Uma pequena porta pode estar se abrindo para amenizar a conturbada relação entre os taxistas e os motoristas de transporte por aplicativo. A principal diferença entre as duas categorias - a plataforma digital - deve desaparecer com a inclusão de um serviço mais moderno aos taxistas, a atividade de conduzir passageiros de forma rápida e barata ficará mais equilibrada entre os concorrentes e agradável para os consumidores.
A proposta de implantar o modelo tecnológico da prestação do serviço, já debatido em cidades como Mogi das Cruzes e Suzano, também vai facilitar a aprovação de leis mais abrangentes e, logicamente, angariar recursos para os municípios.
Na cidade de São Paulo, onde a amplitude geográfica e a gama de profissionais em busca de uma oportunidade de trabalho é bem mais complexa, foi implantado há pouco mais de um ano o SPTaxi, aplicativo que segue os moldes dos concorrentes, como Uber e 99, mas que dá um pouco mais de segurança aos passageiros por se tratar de veículos visualmente identificados e com profissionais cadastrados no município.
A diferença é que, mesmo com descontos possíveis de até 40% nas corridas, de acordo com disponibilidade de motoristas e percurso a ser cumprido, os preços ainda não fazem frente às empresas tradicionais que oferecem o serviço de transporte por meio do celular. Porém, é o formato que mais se aproxima do ponto médio da concorrência.
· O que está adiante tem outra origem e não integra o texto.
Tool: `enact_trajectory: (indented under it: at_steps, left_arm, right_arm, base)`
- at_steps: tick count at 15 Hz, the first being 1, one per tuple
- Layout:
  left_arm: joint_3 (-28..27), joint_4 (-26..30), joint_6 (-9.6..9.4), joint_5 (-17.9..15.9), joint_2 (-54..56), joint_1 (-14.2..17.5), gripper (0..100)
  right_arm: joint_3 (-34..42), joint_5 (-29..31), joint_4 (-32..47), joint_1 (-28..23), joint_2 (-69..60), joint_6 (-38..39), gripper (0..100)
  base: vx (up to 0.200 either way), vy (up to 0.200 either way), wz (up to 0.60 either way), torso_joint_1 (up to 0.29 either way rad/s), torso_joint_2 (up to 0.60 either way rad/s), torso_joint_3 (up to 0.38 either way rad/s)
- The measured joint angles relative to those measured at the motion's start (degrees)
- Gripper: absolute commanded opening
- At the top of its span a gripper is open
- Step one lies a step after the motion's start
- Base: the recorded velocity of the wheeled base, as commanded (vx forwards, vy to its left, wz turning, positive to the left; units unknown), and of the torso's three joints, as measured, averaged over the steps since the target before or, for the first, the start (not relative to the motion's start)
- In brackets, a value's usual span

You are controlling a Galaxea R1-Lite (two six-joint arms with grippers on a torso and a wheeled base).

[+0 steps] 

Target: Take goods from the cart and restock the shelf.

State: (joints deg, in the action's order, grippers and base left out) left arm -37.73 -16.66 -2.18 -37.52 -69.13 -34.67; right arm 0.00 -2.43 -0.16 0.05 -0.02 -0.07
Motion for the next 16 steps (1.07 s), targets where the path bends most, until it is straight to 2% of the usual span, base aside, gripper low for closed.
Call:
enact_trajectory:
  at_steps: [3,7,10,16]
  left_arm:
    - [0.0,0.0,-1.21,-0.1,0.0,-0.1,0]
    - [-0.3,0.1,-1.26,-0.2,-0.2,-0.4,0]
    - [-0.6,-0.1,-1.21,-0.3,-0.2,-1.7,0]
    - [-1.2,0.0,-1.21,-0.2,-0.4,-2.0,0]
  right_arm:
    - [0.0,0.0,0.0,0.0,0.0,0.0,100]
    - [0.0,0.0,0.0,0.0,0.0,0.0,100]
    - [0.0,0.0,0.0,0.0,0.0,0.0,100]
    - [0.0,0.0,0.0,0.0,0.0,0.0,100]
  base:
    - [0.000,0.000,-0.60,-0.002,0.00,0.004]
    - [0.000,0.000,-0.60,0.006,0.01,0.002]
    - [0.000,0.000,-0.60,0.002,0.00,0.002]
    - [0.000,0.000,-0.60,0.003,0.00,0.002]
O modelo a ser implantado na região seria semelhante ao SPTaxi.
Se tudo correr conforme o pretendido pelas administrações municipais, até o final do ano é possível que o sistema já esteja implantado em algumas cidades. Caso isso ocorra, os taxistas entrarão em nova fase de atividade profissional, renunciando a um modelo ultrapassado de trabalho. Ceder aos avanços proporcionados pela tecnologia não é sinal de derrota, mas de sobrevivência, em um mercado cada vez mais concorrido. Por parte das prefeituras, criar uma legislação que agrade a todas as partes é praticamente impossível. Mas deixar que as coisas sigam sem controle também não é a melhor ideia.